Genetic Analysis of Changes in Scald Resistance in Barley Composite Cross V. L. F. Jackson, Extension agronomist, Department of Agronomy, University of California, Davis 95616; R. K. Webster(2), R. W. Allard(3), and A. L. Kahler(4). (2)Professor, Department of Plant Pathology, University of California, Davis 95616; (3)Professor, Department of Genetics and Department of Agronomy, University of California, Davis 95616; (4)Plant geneticist, USDA, ARS, and associate professor of Plant Sciences, Northern Grain Insects Research Laboratory, RR #3, Brookings, South Dakota State University, Brookings 57007. Phytopathology 72:1069-1072. Accepted for publication 5 February 1982. This article is in the public domain and not copyrightable. It may be freely reprinted with customary crediting of the source. The American Phytopathological Society, 1982.. DOI: 10.1094/Phyto-72-1069.

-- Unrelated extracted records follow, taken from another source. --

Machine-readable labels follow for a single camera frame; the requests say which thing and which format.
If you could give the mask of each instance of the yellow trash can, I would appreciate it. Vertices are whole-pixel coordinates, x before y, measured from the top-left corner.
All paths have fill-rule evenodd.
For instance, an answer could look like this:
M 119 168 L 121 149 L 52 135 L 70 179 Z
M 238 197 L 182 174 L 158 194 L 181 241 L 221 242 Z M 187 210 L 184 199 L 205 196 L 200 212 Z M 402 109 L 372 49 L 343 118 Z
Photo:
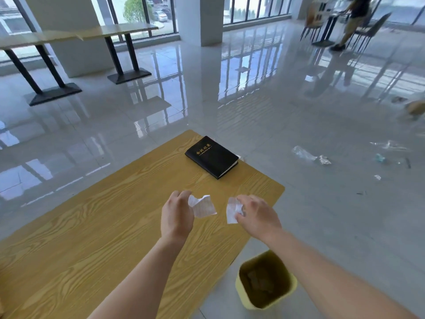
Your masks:
M 280 258 L 268 250 L 239 268 L 236 290 L 245 308 L 264 310 L 289 296 L 298 281 Z

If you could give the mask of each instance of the black shirt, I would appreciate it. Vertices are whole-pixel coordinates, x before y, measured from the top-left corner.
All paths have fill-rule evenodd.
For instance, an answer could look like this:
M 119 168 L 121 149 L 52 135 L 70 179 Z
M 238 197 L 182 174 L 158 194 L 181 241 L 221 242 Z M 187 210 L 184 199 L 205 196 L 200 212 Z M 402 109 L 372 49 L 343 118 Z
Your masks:
M 371 0 L 355 0 L 354 8 L 351 10 L 351 17 L 358 18 L 366 16 L 369 11 L 369 4 Z

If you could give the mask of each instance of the car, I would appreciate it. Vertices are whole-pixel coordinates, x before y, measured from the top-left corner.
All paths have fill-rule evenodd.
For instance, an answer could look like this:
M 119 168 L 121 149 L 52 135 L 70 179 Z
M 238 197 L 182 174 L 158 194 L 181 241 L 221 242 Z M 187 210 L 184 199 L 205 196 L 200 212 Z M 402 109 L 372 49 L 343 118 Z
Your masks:
M 153 18 L 155 19 L 155 21 L 159 21 L 159 22 L 167 22 L 168 21 L 168 16 L 162 11 L 155 11 L 153 13 Z
M 172 15 L 171 10 L 169 8 L 162 8 L 161 11 L 164 12 L 167 15 L 168 19 L 170 19 L 170 20 L 173 19 L 173 15 Z

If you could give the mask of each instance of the paper on floor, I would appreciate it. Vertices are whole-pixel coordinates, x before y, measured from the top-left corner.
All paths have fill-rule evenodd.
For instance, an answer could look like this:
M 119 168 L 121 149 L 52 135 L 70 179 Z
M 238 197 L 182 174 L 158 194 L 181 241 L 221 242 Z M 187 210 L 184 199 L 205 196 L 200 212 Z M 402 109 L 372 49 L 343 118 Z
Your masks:
M 195 217 L 202 218 L 217 214 L 210 195 L 204 195 L 199 199 L 195 198 L 193 195 L 190 195 L 188 204 L 193 208 Z
M 227 202 L 226 215 L 227 215 L 227 223 L 228 224 L 236 224 L 237 220 L 235 215 L 237 213 L 243 215 L 242 204 L 235 197 L 229 198 Z

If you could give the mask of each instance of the tree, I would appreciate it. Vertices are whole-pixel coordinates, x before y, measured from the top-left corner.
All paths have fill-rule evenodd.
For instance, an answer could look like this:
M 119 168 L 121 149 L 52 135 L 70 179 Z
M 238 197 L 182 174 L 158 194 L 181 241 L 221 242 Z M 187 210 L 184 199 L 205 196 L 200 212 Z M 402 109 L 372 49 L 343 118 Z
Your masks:
M 147 4 L 147 13 L 149 19 L 153 22 L 152 6 Z M 124 12 L 122 13 L 127 22 L 146 22 L 145 11 L 141 0 L 127 0 L 124 3 Z

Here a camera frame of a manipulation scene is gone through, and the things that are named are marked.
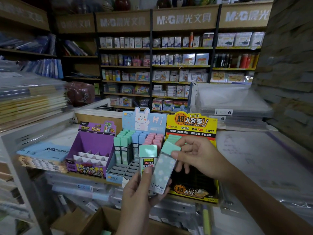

Families derived by self-pollinating a random sample of plants from four generations (F₅, F₁₂, F₂₃, and F₃₂) of barley Composite Cross V were inoculated with isolates of races 40, 61, 72, 74 of Rhynchosporium secalis and scored as resistant, susceptible or segregating for scald disease reaction. This population, which was synthesized from intercrosses among 30 barley cultivars, has been grown annually at Davis, CA, under standard agricultural conditions without conscious selection. Many different family types were found in all generations, including numerous segregating families. A test for randomness showed that families susceptible to all four races and families resistant to three races were more frequent than expected under the assumption that resistance to different races is independent. Positive correlations were found between resistance to races 40, 61, and 74, but resistance to race 72 was independent of resistance to the other races. Possible reasons for these correlations are discussed. The appearance, disappearance, and reappearance of different family types in successive generations and the changes in frequency of multiply resistant families appear to represent responses to biological stress caused by the variable and shifting pathogen population.